** Opening Data provided block **
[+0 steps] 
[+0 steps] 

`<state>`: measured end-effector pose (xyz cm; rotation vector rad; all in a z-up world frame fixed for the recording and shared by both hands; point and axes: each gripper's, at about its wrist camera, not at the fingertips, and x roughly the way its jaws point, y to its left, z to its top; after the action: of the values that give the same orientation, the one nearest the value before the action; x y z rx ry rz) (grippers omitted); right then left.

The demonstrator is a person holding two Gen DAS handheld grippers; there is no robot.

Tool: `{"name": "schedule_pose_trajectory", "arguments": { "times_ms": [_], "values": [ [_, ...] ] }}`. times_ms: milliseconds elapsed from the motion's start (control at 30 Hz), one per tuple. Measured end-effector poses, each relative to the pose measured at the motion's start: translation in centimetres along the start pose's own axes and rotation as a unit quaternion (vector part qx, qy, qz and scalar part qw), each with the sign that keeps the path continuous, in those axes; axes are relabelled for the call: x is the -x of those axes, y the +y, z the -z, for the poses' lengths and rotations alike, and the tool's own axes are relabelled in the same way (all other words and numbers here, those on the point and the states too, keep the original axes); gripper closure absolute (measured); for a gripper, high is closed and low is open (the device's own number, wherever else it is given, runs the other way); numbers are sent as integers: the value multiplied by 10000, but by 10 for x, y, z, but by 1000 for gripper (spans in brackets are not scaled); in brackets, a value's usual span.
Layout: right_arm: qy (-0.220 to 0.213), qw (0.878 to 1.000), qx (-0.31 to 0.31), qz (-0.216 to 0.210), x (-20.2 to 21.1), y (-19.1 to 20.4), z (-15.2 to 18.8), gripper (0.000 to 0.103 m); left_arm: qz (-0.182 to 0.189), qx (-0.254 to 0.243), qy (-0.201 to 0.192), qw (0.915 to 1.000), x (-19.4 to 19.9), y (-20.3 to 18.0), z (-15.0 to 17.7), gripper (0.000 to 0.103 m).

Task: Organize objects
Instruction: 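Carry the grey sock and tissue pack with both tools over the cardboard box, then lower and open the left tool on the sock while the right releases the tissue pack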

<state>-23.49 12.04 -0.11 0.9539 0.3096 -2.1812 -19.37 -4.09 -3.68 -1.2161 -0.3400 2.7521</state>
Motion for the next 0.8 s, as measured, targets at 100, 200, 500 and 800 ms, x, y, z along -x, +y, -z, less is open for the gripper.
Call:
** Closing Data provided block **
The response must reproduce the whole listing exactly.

◆ Answer to the exercise ◆
[+0 steps] 
[+0 steps] 

`<state>`: measured end-effector pose (xyz cm; rotation vector rad; all in a z-up world frame fixed for the recording and shared by both hands; point and axes: each gripper's, at about its wrist camera, not at the fingertips, and x roughly the way its jaws point, y to its left, z to its top; after the action: of the values that give the same orientation, the one nearest the value before the action; x y z rx ry rz) (grippers omitted); right then left.

The demonstrator is a person holding two Gen DAS handheld grippers; there is no robot.

Tool: `{"name": "schedule_pose_trajectory", "arguments": { "times_ms": [_], "values": [ [_, ...] ] }}`. times_ms: milliseconds elapsed from the motion's start (control at 30 Hz), one per tuple. Measured end-effector poses, each relative to the pose measured at the motion's start: translation in centimetres along the start pose's own axes and rotation as a unit quaternion (vector part qx, qy, qz and scalar part qw), each with the sign that keeps the path continuous, in those axes; axes are relabelled for the call: x is the -x of those axes, y the +y, z the -z, for the poses' lengths and rotations alike, and the tool's own axes are relabelled in the same way (all other words and numbers here, those on the point and the states too, keep the original axes); gripper closure absolute (measured); for a gripper, high is closed and low is open (the device's own number, wherever else it is given, runs the other way); numbers are sent as integers: the value multiplied by 10000, but by 10 for x, y, z, but by 1000 for gripper (spans in brackets are not scaled); in brackets, a value's usual span.
Layout: right_arm: qy (-0.220 to 0.213), qw (0.878 to 1.000), qx (-0.31 to 0.31), qz (-0.216 to 0.210), x (-20.2 to 21.1), y (-19.1 to 20.4), z (-15.2 to 18.8), gripper (0.000 to 0.103 m); left_arm: qz (-0.182 to 0.189), qx (-0.254 to 0.243), qy (-0.201 to 0.192), qw (0.915 to 1.000), x (-19.4 to 19.9), y (-20.3 to 18.0), z (-15.0 to 17.7), gripper (0.000 to 0.103 m).

Task: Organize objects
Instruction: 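Carry the grey sock and tissue pack with both tools over the cardboard box, then lower and open the left tool on the sock while the right releases the tissue pack
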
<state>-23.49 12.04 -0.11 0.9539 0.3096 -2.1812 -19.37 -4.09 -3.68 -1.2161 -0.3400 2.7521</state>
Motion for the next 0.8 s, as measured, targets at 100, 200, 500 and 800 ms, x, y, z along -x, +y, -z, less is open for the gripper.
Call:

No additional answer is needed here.